:: Raw data ::
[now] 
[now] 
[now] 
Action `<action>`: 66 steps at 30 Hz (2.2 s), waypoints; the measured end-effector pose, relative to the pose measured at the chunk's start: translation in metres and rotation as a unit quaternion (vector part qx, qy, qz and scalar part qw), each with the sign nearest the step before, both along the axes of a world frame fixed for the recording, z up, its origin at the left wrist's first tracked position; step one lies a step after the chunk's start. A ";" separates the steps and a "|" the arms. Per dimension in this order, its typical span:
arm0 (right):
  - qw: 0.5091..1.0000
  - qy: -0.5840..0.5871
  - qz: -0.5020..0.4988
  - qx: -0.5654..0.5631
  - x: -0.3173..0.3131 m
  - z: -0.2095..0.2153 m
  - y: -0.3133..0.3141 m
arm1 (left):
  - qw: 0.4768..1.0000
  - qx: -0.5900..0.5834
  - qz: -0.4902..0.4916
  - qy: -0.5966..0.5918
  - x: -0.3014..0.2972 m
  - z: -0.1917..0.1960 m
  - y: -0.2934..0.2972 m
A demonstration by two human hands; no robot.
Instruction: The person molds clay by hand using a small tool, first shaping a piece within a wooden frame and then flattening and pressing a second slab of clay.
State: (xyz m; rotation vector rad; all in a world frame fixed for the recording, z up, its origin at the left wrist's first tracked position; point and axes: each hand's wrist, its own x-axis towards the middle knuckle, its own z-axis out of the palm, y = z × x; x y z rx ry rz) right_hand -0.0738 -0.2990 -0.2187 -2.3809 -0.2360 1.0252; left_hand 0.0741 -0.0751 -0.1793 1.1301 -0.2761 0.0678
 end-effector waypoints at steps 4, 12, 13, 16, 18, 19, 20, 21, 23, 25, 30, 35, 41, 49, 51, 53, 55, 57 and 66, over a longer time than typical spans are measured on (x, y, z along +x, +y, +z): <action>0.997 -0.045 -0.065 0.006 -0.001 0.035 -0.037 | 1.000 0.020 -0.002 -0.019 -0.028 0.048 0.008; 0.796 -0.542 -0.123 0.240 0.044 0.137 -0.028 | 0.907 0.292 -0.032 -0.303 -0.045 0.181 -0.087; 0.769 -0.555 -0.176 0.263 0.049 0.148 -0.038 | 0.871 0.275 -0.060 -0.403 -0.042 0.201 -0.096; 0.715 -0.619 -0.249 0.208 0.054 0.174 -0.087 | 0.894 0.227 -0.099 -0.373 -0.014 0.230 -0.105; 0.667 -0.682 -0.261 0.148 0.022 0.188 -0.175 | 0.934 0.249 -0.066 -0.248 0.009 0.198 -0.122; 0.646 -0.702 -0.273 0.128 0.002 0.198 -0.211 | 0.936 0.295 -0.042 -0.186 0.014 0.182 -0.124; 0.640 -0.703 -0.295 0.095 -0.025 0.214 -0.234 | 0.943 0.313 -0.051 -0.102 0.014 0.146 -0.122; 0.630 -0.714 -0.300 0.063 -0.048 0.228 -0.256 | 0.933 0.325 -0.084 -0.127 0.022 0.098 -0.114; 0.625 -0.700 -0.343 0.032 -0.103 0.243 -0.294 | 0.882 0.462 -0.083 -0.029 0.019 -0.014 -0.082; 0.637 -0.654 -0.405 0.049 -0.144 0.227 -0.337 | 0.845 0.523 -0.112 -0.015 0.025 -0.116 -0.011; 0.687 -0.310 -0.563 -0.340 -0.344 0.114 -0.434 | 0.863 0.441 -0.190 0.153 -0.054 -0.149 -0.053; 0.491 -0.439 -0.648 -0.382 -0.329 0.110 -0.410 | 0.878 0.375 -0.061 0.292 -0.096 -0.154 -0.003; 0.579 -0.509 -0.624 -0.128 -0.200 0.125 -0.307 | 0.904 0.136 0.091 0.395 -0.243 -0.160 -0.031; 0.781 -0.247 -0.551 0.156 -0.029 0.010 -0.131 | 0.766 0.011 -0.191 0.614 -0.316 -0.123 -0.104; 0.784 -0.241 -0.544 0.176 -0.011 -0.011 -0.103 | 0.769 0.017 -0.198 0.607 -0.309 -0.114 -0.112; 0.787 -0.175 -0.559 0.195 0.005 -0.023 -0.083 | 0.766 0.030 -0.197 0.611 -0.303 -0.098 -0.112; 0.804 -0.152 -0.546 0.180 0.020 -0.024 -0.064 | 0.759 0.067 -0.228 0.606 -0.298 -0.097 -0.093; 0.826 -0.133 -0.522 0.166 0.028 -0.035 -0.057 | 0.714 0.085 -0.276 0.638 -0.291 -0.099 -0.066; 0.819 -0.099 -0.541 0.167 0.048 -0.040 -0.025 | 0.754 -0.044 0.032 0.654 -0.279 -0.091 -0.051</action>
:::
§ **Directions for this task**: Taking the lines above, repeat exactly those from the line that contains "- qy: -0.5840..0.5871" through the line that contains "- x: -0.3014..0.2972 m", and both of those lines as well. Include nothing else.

§ **Solved exercise**:
  - qy: -0.5840..0.5871
  - qz: -0.5020..0.4988
  - qx: -0.5654..0.5631
  - x: -0.3173..0.3131 m
  - z: -0.2095..0.2153 m
  - y: -0.3133..0.3141 m
arm1 (left):
  - qw: 0.4768..1.0000
  - qx: -0.5900..0.5834
  - qz: -0.4902..0.4916
  - qy: -0.5966..0.5918
  - x: -0.3014..0.2972 m

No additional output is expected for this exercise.